→ What needs to be done: Quote every line of the data below as it stands, omitting pictures.

*** Collected material ***

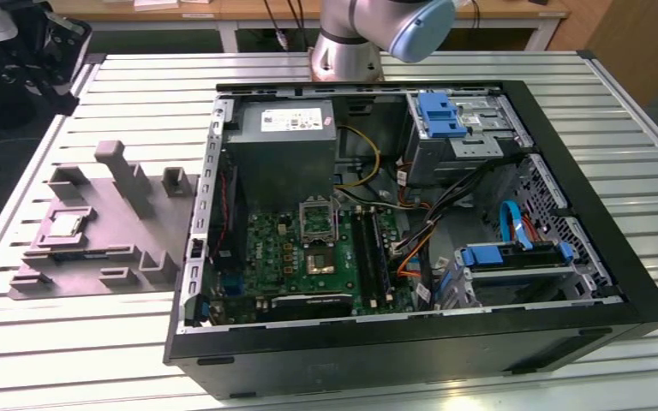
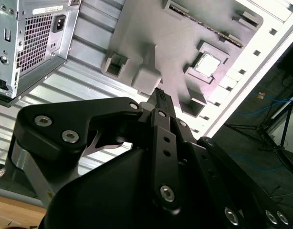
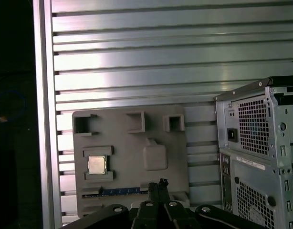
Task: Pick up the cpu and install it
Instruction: 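Reach for the cpu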
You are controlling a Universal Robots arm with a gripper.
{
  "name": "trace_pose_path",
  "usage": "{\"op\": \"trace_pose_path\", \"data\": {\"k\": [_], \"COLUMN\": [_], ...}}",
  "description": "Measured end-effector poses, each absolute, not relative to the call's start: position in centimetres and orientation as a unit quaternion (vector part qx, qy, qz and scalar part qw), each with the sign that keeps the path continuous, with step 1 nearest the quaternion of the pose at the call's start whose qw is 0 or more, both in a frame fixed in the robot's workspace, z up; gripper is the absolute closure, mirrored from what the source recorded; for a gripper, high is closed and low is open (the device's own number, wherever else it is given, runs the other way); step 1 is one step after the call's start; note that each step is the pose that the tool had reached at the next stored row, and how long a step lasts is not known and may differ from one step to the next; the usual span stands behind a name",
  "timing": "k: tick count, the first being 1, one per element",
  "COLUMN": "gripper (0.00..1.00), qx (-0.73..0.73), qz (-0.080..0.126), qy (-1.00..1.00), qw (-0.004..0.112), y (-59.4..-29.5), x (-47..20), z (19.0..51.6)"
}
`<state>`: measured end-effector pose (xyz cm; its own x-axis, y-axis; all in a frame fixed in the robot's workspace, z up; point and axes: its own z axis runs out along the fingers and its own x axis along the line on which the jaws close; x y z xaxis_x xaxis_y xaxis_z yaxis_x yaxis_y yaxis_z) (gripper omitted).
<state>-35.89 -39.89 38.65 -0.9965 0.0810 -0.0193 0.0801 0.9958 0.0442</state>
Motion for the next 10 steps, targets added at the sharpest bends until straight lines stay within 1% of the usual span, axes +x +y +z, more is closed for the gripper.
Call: {"op": "trace_pose_path", "data": {"k": [10], "gripper": [0.89], "qx": [0.040], "qz": [0.022], "qy": [0.999], "qw": [0.010], "y": [-39.9], "x": [-37.9], "z": [38.6]}}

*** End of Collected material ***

→ Solution for this problem:
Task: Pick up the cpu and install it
Instruction: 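Reach for the cpu
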You are controlling a Universal Robots arm with a gripper.
{
  "name": "trace_pose_path",
  "usage": "{\"op\": \"trace_pose_path\", \"data\": {\"k\": [_], \"COLUMN\": [_], ...}}",
  "description": "Measured end-effector poses, each absolute, not relative to the call's start: position in centimetres and orientation as a unit quaternion (vector part qx, qy, qz and scalar part qw), each with the sign that keeps the path continuous, with step 1 nearest the quaternion of the pose at the call's start whose qw is 0 or more, both in a frame fixed in the robot's workspace, z up; gripper is the absolute closure, mirrored from what the source recorded; for a gripper, high is closed and low is open (the device's own number, wherever else it is given, runs the other way); step 1 is one step after the call's start; note that each step is the pose that the tool had reached at the next stored row, and how long a step lasts is not known and may differ from one step to the next; the usual span stands behind a name",
  "timing": "k: tick count, the first being 1, one per element",
  "COLUMN": "gripper (0.00..1.00), qx (-0.73..0.73), qz (-0.080..0.126), qy (-1.00..1.00), qw (-0.004..0.112), y (-59.4..-29.5), x (-47..20), z (19.0..51.6)"
}
`<state>`: measured end-effector pose (xyz cm; its own x-axis, y-axis; all in a frame fixed in the robot's workspace, z up; point and axes: its own z axis runs out along the fingers and its own x axis along the line on which the jaws close; x y z xaxis_x xaxis_y xaxis_z yaxis_x yaxis_y yaxis_z) (gripper omitted).
<state>-35.89 -39.89 38.65 -0.9965 0.0810 -0.0193 0.0801 0.9958 0.0442</state>
Motion for the next 10 steps, targets added at the sharpest bends until straight lines stay within 1% of the usual span, axes +x +y +z, more is closed for the gripper.
Call: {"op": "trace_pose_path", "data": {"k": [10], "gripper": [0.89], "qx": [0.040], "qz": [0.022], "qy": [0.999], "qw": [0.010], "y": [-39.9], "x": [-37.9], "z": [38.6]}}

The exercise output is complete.